Ключевое противоречие «Молодого Толстого» увидела — уже в концепции подготовившей его ранней статьи (переизданной в сборнике) — одна из лучших учениц Эйхенбаума, вместе с учителем прошедшая через искушение формальным методом: «В статье Б. М. „Лев Толстой“ („Литература“, 1927 год) много говорится о „душевном стиле“ Толстого. Слово „стиль“ поставлено не иначе как для того, чтобы кто-нибудь не подумал, что речь идет о душевном переживании как об источнике творческого воплощения.
Душевный стиль — это особая организация, вернее, искусственное осмысление внутренней жизни, свойственное людям умствующим и литературствующим.

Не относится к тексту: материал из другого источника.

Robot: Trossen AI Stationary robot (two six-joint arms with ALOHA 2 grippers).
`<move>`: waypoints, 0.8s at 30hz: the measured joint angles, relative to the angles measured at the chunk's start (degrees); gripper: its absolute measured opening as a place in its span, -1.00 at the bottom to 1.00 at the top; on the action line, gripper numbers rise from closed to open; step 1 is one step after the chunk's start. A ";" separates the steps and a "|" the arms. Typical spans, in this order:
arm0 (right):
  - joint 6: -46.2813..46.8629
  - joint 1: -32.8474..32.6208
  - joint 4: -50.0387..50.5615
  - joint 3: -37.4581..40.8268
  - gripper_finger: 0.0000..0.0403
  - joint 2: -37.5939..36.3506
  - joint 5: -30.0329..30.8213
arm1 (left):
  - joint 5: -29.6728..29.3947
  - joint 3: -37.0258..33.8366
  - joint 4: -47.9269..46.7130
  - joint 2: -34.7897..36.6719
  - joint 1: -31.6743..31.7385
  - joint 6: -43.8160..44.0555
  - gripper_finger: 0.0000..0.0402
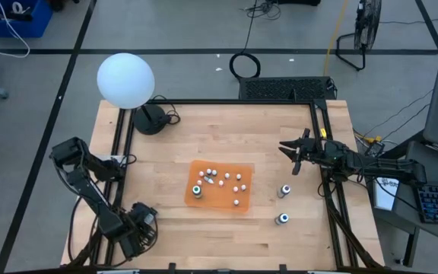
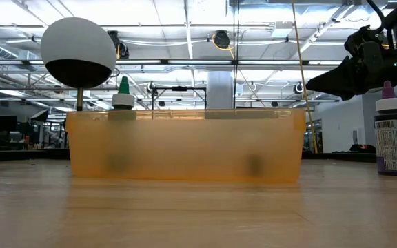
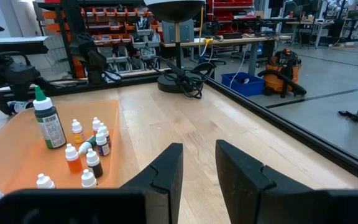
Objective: Pick & Place food coloring
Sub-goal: Put the large black food coloring bottle into the orange bin
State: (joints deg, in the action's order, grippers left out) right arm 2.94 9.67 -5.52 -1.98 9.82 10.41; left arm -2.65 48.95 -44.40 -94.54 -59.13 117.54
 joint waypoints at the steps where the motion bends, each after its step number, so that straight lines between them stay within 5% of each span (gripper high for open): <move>1: 0.00 0.00 0.00 0.00 -0.58 0.00 0.00 | -0.01 -0.02 0.18 -0.02 0.02 -0.27 0.05; 6: 0.00 0.00 0.01 0.00 -0.58 0.00 -0.01 | 0.67 0.32 0.37 -0.11 0.46 -2.91 -0.41; 15: -0.59 0.01 0.09 0.02 -0.58 0.00 0.00 | -8.64 1.81 -0.69 5.70 5.49 -16.64 -0.41; 24: -0.62 0.00 0.09 0.07 -0.58 0.00 0.00 | -9.86 10.45 -13.43 12.70 12.42 -33.87 -0.41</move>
State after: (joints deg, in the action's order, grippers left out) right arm 2.32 9.67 -5.43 -1.91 9.82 10.41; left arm -12.51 59.40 -57.83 -81.84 -46.72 83.67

Но самое литературно оформленное переживание есть все-таки факт не литературы, а внутренней биографии. Если оказалось необходимым учесть психологические факты этого порядка, то почему не учесть и другие. Еще так недавно в теории имманентного развития открылась первая щель, а уже в эту щель на нас плывут и плывут запрещенные проблемы, а мы стоим, прижавшись к стенке, как княжна Тараканова в каземате...»[17]

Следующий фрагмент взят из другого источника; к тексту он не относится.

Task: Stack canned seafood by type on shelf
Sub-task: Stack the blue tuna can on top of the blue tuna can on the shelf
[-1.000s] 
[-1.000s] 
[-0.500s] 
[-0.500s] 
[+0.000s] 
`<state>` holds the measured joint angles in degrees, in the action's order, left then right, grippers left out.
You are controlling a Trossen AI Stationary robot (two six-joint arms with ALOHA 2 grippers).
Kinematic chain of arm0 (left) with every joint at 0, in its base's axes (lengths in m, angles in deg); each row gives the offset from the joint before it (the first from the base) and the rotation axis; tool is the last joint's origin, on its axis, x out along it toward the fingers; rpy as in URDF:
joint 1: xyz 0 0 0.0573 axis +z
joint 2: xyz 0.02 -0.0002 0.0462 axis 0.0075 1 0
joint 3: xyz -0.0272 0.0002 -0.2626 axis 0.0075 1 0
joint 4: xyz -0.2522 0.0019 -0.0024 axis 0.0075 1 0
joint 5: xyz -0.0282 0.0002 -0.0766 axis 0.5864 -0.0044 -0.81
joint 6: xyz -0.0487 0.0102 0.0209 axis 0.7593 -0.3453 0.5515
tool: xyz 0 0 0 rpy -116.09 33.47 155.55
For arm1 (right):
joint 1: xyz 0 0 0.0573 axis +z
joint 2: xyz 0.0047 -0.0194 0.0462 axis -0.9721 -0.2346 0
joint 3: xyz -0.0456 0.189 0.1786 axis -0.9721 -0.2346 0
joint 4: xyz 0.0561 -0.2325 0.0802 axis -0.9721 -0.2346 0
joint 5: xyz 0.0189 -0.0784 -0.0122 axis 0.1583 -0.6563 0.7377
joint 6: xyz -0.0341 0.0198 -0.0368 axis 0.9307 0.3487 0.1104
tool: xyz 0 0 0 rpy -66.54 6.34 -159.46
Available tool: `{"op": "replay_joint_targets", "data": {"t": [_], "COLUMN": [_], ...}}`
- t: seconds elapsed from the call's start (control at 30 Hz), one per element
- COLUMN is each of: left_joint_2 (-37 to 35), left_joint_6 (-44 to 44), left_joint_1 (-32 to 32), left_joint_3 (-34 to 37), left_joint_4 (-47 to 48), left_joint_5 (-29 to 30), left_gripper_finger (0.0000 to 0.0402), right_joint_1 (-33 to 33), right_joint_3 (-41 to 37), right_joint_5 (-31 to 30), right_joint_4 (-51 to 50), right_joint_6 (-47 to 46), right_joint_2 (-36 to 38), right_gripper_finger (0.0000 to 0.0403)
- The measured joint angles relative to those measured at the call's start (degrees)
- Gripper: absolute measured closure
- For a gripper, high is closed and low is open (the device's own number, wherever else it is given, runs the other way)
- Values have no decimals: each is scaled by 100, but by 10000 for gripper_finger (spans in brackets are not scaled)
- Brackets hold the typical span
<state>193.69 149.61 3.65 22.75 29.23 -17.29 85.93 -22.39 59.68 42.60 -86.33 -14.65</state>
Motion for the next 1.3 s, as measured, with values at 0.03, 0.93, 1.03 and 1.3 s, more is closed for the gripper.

Л. Я. Гинзбург зорко подметила и другое: на фоне интеллигентского цинизма, хвастовства гонорарами («Людей, зарабатывающих 120 р. в месяц, не уважают»), «профессионализма подменных профессий», «дурных привычек и подлых слабостей», среди литературных «имитаторов, спецов, халтурщиков и прихлебателей» Эйхенбаум выглядел белой вороной. «Борис Михайлович, вероятно, сейчас единственный историк литературы, который с научной целью занимается наукой. Он до сих пор пишет о самом для себя главном; и это выглядит старомодно»[18].
Сходное свойство личности Эйхенбаума — старомодную несгибаемость, честность в отстаивании убеждений — фиксирует почти десятилетием раньше, в общем, далекий от него, серьезно полемизировавший с его работами К. Чуковский (запись интересна и как бытовая картинка, столь редкая в мемуарах об ученых): «Был вчера у Эйхенбаума. Маленькая комнатушка, порядок, книги, стол письменный косо, сесть за стол — и ты в уголке, в уюте. Книги больше старинные, в кожаных переплетах — сафьянах. Из-за одного книжного шкафа, из-за стекла — портрет Шкловского, работы Анненкова и ниже — портрет Ахматовой. Он рассказывает о том, что вчера было заседание в институте, где приезжий из Москвы ревизор Карпов принимал от сотрудников и профессоров присягу социальному методу. Была вынесена резолюция, что учащие и учащиеся рады заниматься именно социальными подходами к литературе (эта резолюция нужна для спасения института), и вот когда все единогласно эту резолюция провели, один только Эйх[енбаум] поднял руку — героически — против „социального метода“.
Теперь он беспокоится: не повредил ли институту. Вообще впечатление большой душевной чистоты и влюбленности в свою тему. Намечает он пять-шесть работ и не знает, за которую взяться: за Лескова, за Толстого, за нравоописательные фельетоны 18 и 19 века»[19].
Из подробной дневниковой записи самого Эйхенбаума, сделанной за полгода до этого разговора, видно, что уже в 1924 году написание многотомной монографии о Толстом выдвигается в число актуальных задач. «Начинает вырисовываться план будущей работы. Надо действительно вернуться к Толстому. Начать теперь же переговоры со Срезневским и пр. о допущении к черновикам и к дневникам (хотя бы в копии). Пользуясь этими материалами, расширить „Молодого Толстого“ и довести его до 1862–1863 г., листов на 15. Это будет первый том. Потом написать второй том — кончив „Исповедью“. Остальное — третий том»[20]. Позднее планы Эйхенбаума простирались уже до пяти томов, что следует из позднего письма В. Шкловскому[21].